[Work task]: Take the entries below and print, exactly, the stretch from the line containing "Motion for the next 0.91" through the line containing "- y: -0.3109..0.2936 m", both included.

====== Data to use

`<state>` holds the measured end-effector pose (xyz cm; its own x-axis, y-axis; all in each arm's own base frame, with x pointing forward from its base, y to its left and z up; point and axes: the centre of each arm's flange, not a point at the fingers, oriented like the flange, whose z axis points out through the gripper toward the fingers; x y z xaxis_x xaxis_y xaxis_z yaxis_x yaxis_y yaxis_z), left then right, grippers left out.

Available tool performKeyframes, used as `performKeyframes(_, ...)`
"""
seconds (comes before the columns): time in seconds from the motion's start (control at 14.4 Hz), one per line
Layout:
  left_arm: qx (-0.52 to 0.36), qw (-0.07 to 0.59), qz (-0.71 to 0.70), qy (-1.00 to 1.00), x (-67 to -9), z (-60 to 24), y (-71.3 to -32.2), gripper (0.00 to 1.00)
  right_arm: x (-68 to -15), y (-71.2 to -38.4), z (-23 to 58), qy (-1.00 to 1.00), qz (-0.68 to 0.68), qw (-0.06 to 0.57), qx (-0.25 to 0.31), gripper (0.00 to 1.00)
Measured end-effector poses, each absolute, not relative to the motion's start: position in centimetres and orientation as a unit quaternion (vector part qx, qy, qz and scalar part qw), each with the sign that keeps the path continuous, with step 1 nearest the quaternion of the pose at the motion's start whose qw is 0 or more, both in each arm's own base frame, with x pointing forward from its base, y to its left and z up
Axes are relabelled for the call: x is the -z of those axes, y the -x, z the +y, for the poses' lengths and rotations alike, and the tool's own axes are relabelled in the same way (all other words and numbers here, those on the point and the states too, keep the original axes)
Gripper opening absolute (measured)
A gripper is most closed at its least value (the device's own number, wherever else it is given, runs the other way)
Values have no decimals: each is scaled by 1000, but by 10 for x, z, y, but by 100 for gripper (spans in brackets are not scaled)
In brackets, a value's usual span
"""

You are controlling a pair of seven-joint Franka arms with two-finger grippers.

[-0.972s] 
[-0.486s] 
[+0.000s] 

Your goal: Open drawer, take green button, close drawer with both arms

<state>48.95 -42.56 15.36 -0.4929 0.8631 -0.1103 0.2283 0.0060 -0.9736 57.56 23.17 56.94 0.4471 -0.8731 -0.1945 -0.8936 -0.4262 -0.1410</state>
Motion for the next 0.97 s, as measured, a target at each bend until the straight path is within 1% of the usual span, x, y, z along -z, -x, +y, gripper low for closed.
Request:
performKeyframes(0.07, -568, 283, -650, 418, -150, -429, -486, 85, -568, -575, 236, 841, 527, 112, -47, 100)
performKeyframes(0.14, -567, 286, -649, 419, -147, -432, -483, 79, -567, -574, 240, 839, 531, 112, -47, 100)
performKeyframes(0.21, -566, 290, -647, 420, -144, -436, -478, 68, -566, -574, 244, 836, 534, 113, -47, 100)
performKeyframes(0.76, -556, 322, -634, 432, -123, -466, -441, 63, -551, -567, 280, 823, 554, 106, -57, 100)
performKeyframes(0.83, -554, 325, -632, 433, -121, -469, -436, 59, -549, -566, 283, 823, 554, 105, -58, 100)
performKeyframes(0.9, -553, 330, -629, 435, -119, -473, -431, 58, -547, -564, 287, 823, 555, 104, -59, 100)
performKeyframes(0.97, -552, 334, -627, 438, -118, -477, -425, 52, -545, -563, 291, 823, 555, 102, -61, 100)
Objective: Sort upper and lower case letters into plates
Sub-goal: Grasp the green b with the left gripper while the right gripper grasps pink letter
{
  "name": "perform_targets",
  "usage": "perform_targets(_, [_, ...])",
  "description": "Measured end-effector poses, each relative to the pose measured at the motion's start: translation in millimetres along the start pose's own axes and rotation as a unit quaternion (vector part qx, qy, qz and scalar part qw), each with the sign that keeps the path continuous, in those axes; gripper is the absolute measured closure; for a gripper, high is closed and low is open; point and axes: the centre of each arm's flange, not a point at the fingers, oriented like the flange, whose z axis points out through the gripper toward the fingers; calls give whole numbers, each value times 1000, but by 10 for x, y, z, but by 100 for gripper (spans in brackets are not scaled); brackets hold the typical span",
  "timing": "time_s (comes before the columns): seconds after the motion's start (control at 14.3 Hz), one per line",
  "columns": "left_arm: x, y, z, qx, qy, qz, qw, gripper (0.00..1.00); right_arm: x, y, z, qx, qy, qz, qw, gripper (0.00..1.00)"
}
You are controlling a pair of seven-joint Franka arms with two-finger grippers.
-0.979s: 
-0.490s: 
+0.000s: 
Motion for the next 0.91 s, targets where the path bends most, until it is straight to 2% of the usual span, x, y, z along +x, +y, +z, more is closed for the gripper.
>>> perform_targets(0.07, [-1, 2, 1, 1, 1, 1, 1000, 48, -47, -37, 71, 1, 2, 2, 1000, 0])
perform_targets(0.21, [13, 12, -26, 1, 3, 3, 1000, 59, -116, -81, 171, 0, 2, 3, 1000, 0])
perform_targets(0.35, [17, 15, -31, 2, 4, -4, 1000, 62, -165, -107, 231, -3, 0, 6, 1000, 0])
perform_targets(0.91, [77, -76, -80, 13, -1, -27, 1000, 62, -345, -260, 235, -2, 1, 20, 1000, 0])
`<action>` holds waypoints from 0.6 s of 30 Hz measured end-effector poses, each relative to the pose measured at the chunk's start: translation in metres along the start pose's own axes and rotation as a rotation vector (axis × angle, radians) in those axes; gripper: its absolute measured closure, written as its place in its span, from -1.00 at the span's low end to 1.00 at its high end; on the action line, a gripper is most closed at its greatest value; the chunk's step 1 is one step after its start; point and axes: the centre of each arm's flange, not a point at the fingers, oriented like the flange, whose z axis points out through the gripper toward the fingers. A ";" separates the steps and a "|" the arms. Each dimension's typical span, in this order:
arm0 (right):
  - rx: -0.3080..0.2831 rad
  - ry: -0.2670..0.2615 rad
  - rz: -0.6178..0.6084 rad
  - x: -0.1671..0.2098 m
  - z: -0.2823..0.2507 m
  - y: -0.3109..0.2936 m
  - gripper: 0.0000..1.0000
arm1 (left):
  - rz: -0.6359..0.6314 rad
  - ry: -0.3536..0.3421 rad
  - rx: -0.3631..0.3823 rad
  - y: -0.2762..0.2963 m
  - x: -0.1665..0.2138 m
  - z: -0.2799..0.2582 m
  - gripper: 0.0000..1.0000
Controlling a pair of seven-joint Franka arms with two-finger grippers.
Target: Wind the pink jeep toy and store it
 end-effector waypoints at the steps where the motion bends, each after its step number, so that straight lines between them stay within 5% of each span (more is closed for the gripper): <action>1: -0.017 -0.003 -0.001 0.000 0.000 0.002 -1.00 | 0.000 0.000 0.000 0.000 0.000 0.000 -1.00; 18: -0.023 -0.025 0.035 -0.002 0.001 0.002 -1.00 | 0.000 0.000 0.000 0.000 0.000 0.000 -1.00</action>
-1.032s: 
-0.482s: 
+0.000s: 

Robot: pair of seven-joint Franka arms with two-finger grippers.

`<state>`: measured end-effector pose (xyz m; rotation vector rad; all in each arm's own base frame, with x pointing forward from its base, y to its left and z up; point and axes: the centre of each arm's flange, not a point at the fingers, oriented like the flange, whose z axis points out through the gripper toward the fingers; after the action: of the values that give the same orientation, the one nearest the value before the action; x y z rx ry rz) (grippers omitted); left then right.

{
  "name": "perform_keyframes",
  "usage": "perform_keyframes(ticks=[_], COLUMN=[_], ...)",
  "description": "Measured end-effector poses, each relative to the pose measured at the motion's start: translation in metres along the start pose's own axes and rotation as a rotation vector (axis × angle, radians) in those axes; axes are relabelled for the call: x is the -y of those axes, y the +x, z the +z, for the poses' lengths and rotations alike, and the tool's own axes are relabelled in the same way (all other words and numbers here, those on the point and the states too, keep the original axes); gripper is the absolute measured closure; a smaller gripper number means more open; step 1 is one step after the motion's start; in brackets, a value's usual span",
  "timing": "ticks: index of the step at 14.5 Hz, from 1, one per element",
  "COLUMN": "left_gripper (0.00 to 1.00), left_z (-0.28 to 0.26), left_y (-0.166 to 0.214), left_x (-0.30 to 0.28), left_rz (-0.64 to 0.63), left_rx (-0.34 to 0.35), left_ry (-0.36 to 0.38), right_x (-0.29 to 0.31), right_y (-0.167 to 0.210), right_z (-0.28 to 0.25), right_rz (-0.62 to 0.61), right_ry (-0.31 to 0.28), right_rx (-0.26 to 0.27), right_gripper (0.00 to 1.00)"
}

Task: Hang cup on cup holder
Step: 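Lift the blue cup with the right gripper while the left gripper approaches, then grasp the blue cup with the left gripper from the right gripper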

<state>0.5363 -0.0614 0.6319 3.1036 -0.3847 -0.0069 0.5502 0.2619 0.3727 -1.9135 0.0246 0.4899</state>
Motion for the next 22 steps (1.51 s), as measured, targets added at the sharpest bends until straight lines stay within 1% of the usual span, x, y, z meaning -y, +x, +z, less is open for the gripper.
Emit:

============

[Finished exercise]:
Motion for the next 0.91 s, targets where the path bends most, until it is straight to 2% of the usual span, x, y, z along +x, +y, +z, more is closed for the gripper.
>>> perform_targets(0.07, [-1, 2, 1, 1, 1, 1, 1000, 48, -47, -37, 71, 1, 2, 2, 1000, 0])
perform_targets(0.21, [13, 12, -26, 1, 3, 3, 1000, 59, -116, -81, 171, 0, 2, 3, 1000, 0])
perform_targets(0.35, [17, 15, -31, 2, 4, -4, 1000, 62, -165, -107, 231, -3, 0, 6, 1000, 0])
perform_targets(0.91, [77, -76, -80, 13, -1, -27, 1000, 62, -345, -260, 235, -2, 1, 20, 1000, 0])
`<action>` holds waypoints from 0.6 s of 30 Hz measured end-effector poses, each relative to the pose measured at the chunk's start: translation in metres along the start pose's own axes and rotation as a rotation vector (axis × angle, radians) in those axes; gripper: its absolute measured closure, written as its place in its span, from -1.00 at the span's low end to 1.00 at its high end; on the action line, a gripper is most closed at its greatest value; the chunk's step 1 is one step after its start; point and axes: the centre of each arm's flange, not a point at the fingers, oriented like the flange, whose z axis points out through the gripper toward the fingers. A ";" separates the steps and a "|" the arms. Each dimension's typical span, in this order:
arm0 (right):
  - rx: -0.3080..0.2831 rad
  - ry: -0.2670..0.2615 rad
  - rz: -0.6178..0.6084 rad
  - x: -0.1671..0.2098 m
  - z: -0.2823..0.2507 m
  - y: -0.3109..0.2936 m

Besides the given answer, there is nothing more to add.